Hotel occupancy rates in April are just 20% -- made up mostly of essential travelers.

Palm Beach International Airport reported a 96.6% drop in total passengers for the same period of time.

"From the tourism standpoint, we knew it was going to be devastating," Glenn Jergensen said.

Jergensen is the executive director of Palm Beach County's Tourist Development Council. He compared the numbers to some other historical

"9/11 we went down about 10% in bed taxes," Jergensen said. "The Great Recession, we went down about 20% and right now we're projecting about a 33% decrease."

Jergensen said his team is already implementing plans to help safely bring back some of those dollars, but he said it is going to take time.
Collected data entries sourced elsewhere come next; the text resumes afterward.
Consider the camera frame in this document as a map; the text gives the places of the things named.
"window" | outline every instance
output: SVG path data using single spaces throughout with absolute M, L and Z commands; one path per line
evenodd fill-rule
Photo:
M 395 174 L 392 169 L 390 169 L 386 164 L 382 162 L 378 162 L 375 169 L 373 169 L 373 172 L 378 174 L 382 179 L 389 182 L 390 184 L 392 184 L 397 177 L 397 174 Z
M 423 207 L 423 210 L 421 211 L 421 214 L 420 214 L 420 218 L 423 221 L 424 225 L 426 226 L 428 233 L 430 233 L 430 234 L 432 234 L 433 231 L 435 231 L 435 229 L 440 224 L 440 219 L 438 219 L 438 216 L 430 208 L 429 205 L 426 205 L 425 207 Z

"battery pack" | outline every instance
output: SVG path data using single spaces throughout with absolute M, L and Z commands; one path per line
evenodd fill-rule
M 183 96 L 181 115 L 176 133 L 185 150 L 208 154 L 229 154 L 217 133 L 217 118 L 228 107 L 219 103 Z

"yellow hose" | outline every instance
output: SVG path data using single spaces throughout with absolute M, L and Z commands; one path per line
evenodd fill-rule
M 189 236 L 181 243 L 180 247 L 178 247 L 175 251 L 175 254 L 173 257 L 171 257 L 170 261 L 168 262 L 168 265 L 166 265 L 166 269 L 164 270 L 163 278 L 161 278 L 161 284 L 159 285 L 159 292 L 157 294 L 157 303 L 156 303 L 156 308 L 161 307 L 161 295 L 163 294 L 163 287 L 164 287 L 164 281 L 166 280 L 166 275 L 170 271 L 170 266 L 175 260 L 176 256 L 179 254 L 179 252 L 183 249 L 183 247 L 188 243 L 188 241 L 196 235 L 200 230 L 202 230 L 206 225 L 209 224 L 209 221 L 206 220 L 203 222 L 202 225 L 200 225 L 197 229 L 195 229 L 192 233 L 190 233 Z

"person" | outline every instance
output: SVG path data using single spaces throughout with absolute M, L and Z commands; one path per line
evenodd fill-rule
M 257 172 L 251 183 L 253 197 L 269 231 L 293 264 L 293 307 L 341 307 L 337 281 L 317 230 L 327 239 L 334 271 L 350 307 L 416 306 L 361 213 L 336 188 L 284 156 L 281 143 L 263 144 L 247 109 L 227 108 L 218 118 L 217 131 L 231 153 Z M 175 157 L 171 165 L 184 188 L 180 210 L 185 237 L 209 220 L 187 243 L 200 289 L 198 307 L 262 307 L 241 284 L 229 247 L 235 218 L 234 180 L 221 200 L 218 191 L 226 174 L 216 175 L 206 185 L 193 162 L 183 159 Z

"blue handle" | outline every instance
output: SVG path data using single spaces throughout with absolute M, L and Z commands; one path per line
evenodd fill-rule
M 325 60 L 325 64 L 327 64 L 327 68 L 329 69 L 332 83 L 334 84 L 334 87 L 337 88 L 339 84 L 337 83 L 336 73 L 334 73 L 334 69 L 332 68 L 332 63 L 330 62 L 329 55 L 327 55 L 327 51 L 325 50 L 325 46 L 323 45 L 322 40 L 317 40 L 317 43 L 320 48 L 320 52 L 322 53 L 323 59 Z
"It's going to take us about two to three years to get back to these levels of bed taxes pre-COVID," he said.

Right now, the focus is on trying to attract locals and the summer drive market to Palm Beach County's 47 miles of beaches and open spaces.

"The locals can now come out and support the industry, give the hotels a chance to get their processes in place, give the restaurants a chance to understand how they're going to deal with visitors," Jergensen said.

An airport representative told Contact 5 that capacity numbers are improving and airlines are bringing back more services.